メキシコ人に少し勝機を見出していた私である。
そのほかにもカルチャーショックがあった。
日本の高校生はどんなに速い選手でも、みんな高校10キロの部に出場していた。
それが当たり前だった。
やのに、招待選手として20キロに出場していた中国人選手は、自分と同じ高校生だった。

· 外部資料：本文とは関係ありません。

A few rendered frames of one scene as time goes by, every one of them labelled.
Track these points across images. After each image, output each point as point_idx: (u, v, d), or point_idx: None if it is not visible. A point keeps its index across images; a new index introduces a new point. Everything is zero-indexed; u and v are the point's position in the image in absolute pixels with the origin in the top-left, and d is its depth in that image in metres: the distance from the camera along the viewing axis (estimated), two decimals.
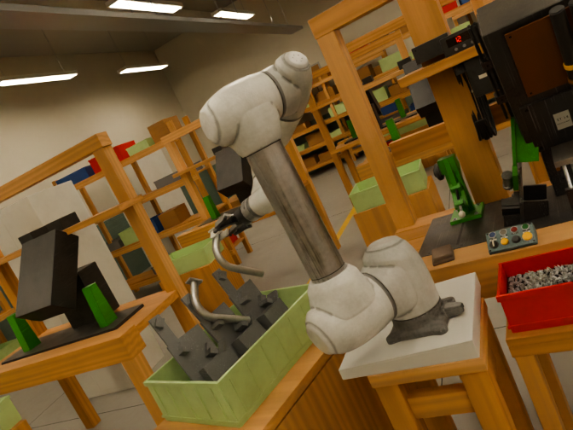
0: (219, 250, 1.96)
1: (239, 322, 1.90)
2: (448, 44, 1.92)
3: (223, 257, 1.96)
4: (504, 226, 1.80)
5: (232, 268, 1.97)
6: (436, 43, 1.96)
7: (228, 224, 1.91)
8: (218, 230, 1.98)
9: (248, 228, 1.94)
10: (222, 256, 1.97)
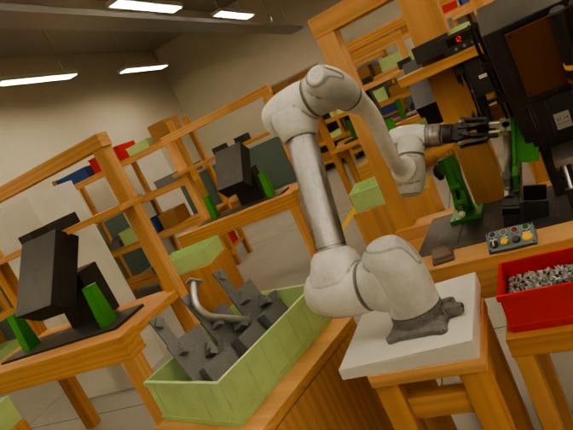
0: (503, 140, 1.86)
1: (239, 322, 1.90)
2: (448, 44, 1.92)
3: (504, 148, 1.87)
4: (504, 226, 1.80)
5: (505, 162, 1.89)
6: (436, 43, 1.96)
7: (471, 128, 1.87)
8: (494, 124, 1.82)
9: (465, 147, 1.85)
10: (506, 146, 1.86)
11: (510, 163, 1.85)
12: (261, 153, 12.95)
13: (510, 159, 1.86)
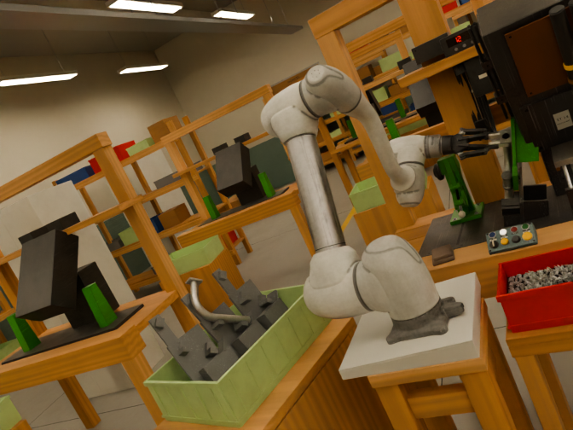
0: (503, 151, 1.86)
1: (239, 322, 1.90)
2: (448, 44, 1.92)
3: (504, 159, 1.87)
4: (504, 226, 1.80)
5: None
6: (436, 43, 1.96)
7: (471, 139, 1.87)
8: (494, 136, 1.81)
9: (465, 158, 1.85)
10: (506, 158, 1.85)
11: None
12: (261, 153, 12.95)
13: (510, 171, 1.85)
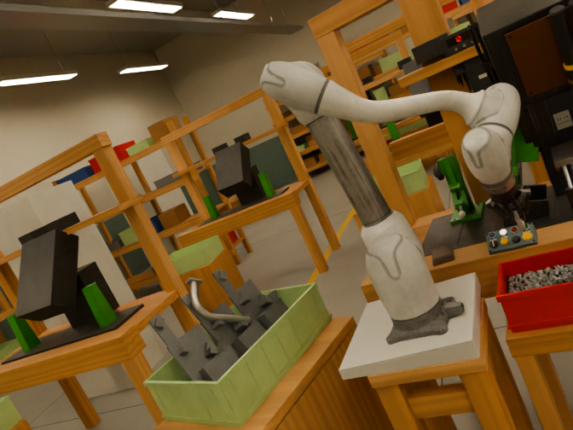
0: None
1: (239, 322, 1.90)
2: (448, 44, 1.92)
3: None
4: (504, 226, 1.80)
5: None
6: (436, 43, 1.96)
7: None
8: (518, 219, 1.51)
9: None
10: None
11: None
12: (261, 153, 12.95)
13: None
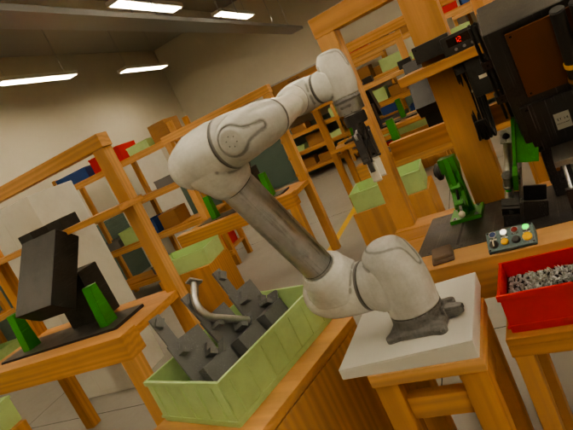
0: (503, 151, 1.85)
1: (239, 322, 1.90)
2: (448, 44, 1.92)
3: (504, 159, 1.87)
4: (504, 226, 1.80)
5: None
6: (436, 43, 1.96)
7: (367, 143, 1.58)
8: (372, 168, 1.61)
9: (370, 130, 1.66)
10: (506, 158, 1.85)
11: None
12: (261, 153, 12.95)
13: (510, 171, 1.85)

日本の高校生が『高校10キロの部』を飛び越えて、大学生や実業団に交じって20キロの部にでる。
そんな概念はまったくなかった。
中国人の彼は、我々の倍の距離のレースを歩き、我々よりもはるかに速いペースでゴールした。
愕然とした。
メキシコ人じゃない。
中国人だ。
同じアジア人であり、顔も体格も我々とほとんど同じ。
外国人やから身体能力が違う。
だから勝てない。なんて言い訳ができない。
同い年の中国人が、我々の憧れである日本のトップ選手と争い、そして勝ってしまった。
日本はまだまだ競歩後進国だったのである。
それから20年後。
リオ五輪。
ロンドン世界陸上。
日本がメダルを獲るまでになったのだ。
もはや日本は競歩先進国となった。
あのときのメキシコ人よりも、現在の日本人のトップが数段速くなったのだ。
信じられない。
あの日、バナナのメキシコ人に惨敗した今村さんが、日本の競歩強化部長となっていた。
ロンドン世界陸上ではメダル2つ。
50キロでは3人とも入賞の大快挙。
この3人以外にも、まだまだ東京五輪で活躍しそうな若手がウジャウジャいるらしい。
日本の選手層はもはや世界トップクラスとなった。
なんとも頼もしい。
競歩をぜひメジャースポーツにひきあげてほしい。
競歩は華やかではないが、ただじっと苦しみを耐える競技。
なるほど、日本人の気質にはピッタリではないか。
いま頑張ってくれている彼らのおかげで、
『むかし競歩をやっていた。』
と胸を張っていえるのだ。
これからもっと競技人口を増え、花形競技になってほしい。
切なる願いだ。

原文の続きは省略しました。